**DIRECTIONS**
From the listing, collect all lines containing the word "light".

──────────

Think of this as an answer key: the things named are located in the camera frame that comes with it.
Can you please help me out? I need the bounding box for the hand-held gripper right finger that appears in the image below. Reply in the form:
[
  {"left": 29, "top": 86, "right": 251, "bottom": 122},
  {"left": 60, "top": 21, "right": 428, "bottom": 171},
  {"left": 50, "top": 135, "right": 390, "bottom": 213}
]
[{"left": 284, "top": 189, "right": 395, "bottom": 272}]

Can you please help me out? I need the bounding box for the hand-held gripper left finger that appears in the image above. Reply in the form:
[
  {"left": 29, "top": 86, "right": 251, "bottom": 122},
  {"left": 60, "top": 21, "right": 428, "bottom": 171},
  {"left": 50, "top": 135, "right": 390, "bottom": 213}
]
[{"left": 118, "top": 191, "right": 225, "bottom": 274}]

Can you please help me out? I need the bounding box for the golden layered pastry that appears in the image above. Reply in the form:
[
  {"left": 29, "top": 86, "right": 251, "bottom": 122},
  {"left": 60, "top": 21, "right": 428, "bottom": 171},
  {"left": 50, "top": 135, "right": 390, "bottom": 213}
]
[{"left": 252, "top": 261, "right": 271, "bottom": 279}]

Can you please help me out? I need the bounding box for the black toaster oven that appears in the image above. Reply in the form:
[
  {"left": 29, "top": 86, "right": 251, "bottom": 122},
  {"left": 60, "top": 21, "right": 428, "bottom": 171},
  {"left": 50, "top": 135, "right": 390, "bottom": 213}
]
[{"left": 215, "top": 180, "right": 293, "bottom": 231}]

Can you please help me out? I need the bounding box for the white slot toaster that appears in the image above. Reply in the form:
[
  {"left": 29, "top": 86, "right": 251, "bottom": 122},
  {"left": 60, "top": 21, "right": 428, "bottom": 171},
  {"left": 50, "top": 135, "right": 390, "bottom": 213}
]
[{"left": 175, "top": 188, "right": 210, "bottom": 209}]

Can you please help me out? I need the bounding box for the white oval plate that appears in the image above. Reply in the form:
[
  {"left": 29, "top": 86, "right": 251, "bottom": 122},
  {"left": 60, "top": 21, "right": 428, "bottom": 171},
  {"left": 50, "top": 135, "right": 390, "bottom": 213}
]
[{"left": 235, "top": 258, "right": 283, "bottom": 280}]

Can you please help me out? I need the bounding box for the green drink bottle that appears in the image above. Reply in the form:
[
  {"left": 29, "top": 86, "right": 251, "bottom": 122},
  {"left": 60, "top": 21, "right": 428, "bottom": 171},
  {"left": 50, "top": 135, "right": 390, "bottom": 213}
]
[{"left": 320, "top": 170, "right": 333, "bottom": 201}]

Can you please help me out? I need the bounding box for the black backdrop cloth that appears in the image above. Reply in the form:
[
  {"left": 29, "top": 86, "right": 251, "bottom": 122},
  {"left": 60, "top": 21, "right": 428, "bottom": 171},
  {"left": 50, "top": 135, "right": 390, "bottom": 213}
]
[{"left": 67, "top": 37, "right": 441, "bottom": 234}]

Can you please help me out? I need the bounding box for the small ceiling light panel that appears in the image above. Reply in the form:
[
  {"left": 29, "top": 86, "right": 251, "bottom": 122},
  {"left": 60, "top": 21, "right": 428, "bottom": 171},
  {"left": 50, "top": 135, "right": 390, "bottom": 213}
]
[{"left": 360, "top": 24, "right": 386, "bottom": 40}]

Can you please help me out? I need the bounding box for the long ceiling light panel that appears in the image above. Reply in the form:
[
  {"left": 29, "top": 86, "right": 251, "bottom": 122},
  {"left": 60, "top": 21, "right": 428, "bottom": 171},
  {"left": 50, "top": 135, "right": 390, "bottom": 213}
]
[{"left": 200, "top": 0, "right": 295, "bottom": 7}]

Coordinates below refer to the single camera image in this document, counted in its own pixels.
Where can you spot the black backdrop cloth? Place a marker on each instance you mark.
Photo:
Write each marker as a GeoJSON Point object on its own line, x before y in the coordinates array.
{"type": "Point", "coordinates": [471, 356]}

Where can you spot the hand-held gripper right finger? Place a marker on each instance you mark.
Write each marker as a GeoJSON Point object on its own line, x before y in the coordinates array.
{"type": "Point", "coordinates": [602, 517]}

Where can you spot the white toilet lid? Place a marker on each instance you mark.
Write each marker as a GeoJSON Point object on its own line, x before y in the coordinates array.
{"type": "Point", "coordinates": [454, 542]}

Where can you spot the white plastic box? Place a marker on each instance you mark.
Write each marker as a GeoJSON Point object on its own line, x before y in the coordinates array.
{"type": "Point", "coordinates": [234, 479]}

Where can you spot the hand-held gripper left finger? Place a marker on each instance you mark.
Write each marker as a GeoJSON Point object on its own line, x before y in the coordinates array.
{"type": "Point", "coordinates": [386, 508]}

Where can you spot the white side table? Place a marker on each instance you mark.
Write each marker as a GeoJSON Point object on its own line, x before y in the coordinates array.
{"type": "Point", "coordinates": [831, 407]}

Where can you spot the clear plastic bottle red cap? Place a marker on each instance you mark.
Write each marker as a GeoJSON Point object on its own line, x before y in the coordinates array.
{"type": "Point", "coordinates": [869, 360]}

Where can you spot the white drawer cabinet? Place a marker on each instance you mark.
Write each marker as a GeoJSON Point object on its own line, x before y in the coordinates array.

──────────

**ANSWER SPACE**
Can you please help me out? I need the bounding box for the small ceiling light panel that appears in the image above. Reply in the form:
Can you please help me out? I need the bounding box for the long ceiling light panel that appears in the image above. Reply in the form:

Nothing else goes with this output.